_What is required_: Copy out exactly the lines below that run from the one holding "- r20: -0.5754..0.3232" to the one holding "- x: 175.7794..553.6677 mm", keeping both of those lines and no others.

====== Recorded data ======

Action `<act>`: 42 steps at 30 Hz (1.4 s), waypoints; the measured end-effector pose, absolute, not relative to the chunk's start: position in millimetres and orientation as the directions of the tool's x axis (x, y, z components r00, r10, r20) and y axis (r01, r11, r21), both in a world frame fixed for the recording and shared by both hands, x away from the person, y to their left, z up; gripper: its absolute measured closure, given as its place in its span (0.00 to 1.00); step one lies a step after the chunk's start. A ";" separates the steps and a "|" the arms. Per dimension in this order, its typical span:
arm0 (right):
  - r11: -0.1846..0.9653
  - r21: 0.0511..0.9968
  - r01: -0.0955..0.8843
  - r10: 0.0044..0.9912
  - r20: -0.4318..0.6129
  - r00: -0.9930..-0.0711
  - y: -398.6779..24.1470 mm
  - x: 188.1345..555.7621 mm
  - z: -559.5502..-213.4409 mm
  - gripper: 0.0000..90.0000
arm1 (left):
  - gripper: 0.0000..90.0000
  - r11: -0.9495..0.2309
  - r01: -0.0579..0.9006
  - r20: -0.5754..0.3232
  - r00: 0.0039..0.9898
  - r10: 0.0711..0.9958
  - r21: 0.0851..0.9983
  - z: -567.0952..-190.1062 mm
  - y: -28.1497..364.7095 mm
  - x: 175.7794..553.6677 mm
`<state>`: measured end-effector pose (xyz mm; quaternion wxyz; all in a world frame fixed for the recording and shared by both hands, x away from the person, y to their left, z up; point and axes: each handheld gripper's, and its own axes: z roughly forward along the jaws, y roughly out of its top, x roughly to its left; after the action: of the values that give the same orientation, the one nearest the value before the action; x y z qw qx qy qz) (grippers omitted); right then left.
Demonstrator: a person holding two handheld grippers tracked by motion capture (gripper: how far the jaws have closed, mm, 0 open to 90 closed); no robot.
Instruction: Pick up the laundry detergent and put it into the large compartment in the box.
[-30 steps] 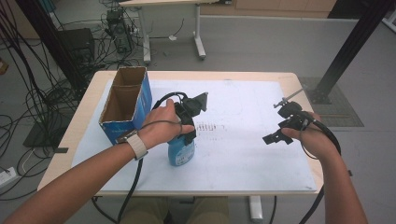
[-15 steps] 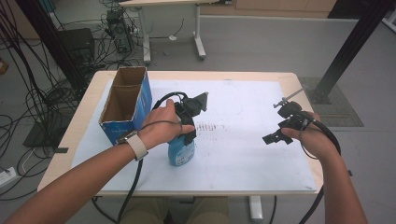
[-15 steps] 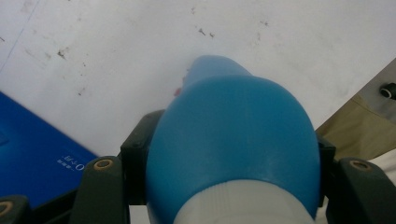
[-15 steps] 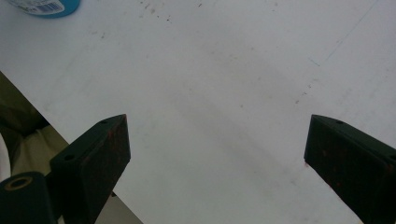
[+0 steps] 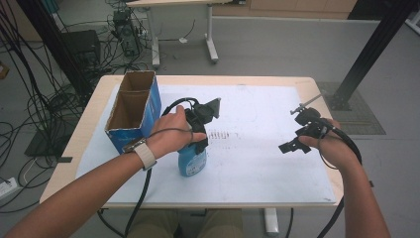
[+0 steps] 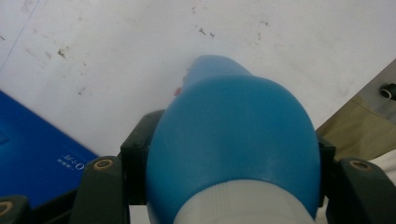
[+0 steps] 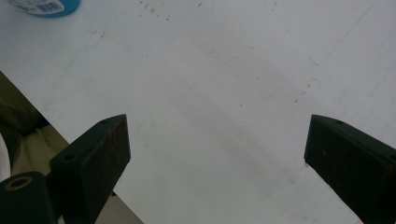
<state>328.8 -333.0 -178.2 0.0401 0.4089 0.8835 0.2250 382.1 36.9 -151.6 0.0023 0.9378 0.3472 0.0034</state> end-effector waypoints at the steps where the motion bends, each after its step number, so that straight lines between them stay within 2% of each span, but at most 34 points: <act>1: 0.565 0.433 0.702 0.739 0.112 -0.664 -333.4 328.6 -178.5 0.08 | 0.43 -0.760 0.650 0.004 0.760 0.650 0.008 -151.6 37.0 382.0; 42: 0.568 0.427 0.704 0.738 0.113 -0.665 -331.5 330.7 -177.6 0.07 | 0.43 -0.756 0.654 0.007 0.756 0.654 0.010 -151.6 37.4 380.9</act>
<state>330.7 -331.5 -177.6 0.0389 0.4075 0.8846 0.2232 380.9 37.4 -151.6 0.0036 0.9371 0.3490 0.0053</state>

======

_Task output_:
  - r20: -0.5754..0.3232
  - r00: 0.0039..0.9898
  - r10: 0.0711..0.9958
  - r21: 0.0851..0.9983
  - z: -567.0952..-190.1062 mm
  - y: -28.1497..364.7095 mm
  - x: 175.7794..553.6677 mm

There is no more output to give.